Tive filho cedo. Gabriel nasceu e eu contava com 18 anos, apenas. É óbvio que há dor e delícia nesse caminho. Uma consequência imediata: nunca tinha viajado sozinha; no meu contexto socioeconômico não era possível fazer isso antes da maioridade. Depois do baby, viajar sozinha pressupunha deixá-lo sem mim. Nos primeiros anos, nem preciso contar; totalmente inviável. Nos anos seguintes… trabalho, sustento, faculdade, namoro, casa… essa espiral de ocupações que toda adulta contemporânea cheia de obrigações conhece. Não me lembro de conseguir fazer nada sozinha; a ideia de viajar sozinha, livre, leve e solta sequer passava pela minha cabeça. Eu era incapaz de imaginar todos os arranjos prévios necessários para me ausentar. Com todas as minhas atividades… e como conseguir pessoas disponíveis o suficiente para ficar com o pequeno por dez dias? Complicado.
Até que um dia, no ano de 2008, recebi por e-mail uma reportagem da Eliane Brum contando sobre um retiro de meditação em silêncio. Li aquela matéria e fiquei repleta de emoções. Lembro-me de ter pensado: “Eu ainda vou fazer esse retiro!”. E guardei essa ideia numa nota mental. Somente em 2010 se tornou viável. O pequeno já não era tão pequeno: quase 12 anos, tinha abandonado um trabalho e estava em transição para outro, tinha – e ainda tenho – um companheiro super parceiro que topou tomar conta de tudo na minha ausência. E lá fui eu com meu banquinho de meditação a tiracolo.
Sensações muito estranhas. Viajei de ônibus para um cantinho do Rio de Janeiro . Fazer malas sozinhas. Pegar ônibus sozinha. Gastar algumas horas na praça. Fazer amizade com um cachorro de rua. Gerenciar sem nenhuma negociação o meu tempo nas primeiras horas. Sentir insegurança. Sentir dúvida. Sentir saudades. Um bando de novidades. Todas juntas.

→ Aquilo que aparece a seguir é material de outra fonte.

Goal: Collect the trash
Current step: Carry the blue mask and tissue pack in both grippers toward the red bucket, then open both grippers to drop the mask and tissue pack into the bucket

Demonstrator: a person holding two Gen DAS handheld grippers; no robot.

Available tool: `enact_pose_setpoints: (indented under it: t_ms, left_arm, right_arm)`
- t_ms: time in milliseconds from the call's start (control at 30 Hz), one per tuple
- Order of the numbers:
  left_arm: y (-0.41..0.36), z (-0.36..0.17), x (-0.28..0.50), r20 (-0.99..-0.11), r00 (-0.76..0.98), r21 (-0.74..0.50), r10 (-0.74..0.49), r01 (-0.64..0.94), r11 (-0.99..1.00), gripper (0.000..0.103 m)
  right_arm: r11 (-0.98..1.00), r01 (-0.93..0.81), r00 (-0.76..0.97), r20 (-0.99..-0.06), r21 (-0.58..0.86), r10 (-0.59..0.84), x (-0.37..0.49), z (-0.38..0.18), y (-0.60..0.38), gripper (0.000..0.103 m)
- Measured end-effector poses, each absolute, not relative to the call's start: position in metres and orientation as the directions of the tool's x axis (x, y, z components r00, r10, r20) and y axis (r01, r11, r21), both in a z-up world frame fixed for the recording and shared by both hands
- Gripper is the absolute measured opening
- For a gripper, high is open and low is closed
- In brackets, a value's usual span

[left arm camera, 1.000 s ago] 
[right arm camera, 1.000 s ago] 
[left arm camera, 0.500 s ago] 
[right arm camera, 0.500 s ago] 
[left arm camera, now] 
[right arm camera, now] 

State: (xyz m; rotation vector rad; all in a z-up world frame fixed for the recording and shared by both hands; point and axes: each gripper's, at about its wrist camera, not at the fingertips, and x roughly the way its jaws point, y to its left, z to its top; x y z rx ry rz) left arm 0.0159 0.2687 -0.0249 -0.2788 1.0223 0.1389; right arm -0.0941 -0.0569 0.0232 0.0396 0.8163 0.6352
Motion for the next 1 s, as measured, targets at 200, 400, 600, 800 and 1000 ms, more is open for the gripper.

Chegando ao local, o retiro Dhama Santi, em Miguel Pereira, entreguei celular e assinei o compromisso de não me comunicar com ninguém nos próximos dias – coisas protocolares. Não vou relatar o retiro, pois Eliane Brum foi super fidedigna e escreve incrivelmente melhor do que eu. Link aqui.
Só posso dizer que foi uma experiência inesquecível em muitos aspectos. O retiro é super intenso, cheio de descobertas sobre a simplicidade que é a vida. Teve de tudo: apreciei, sofri, chorei, ri, fui cuidada, meditei – principalmente meditei. É uma experiência que ainda desejo repetir algum dia.
Depois de dez dias navegando em mares profundos do eu, só concentrada em mim e na meditação, comecei o retorno ao mundo dos outros. Voltei a falar aos poucos, com as colegas de quarto. Ao recuperar o telefone, liguei pra casa e conversei com “meus meninos”, ainda com a fala lenta e o pensamento arrastado. Disse pra eles da saudade, perguntei se tudo estava bem. Depois das atualizações mínimas e necessárias, o marido ainda teve tempo de me dizer: “não aconteceu nada no mundo”. E eu, com a cabeça pra lá de zen, disse: “Como?” e ele repetiu: “Não aconteceu nada de importante no mundo. Nada desabou, caiu, destituiu. Nada sério.” Eu agradeci o cuidado e me dei conta de que não estava preocupada com isso. Afinal, tanta coisa enorme tinha acontecido dentro de mim.
Rosângela Neves
36 anos. Tinha 30 na ocasião da primeira viagem.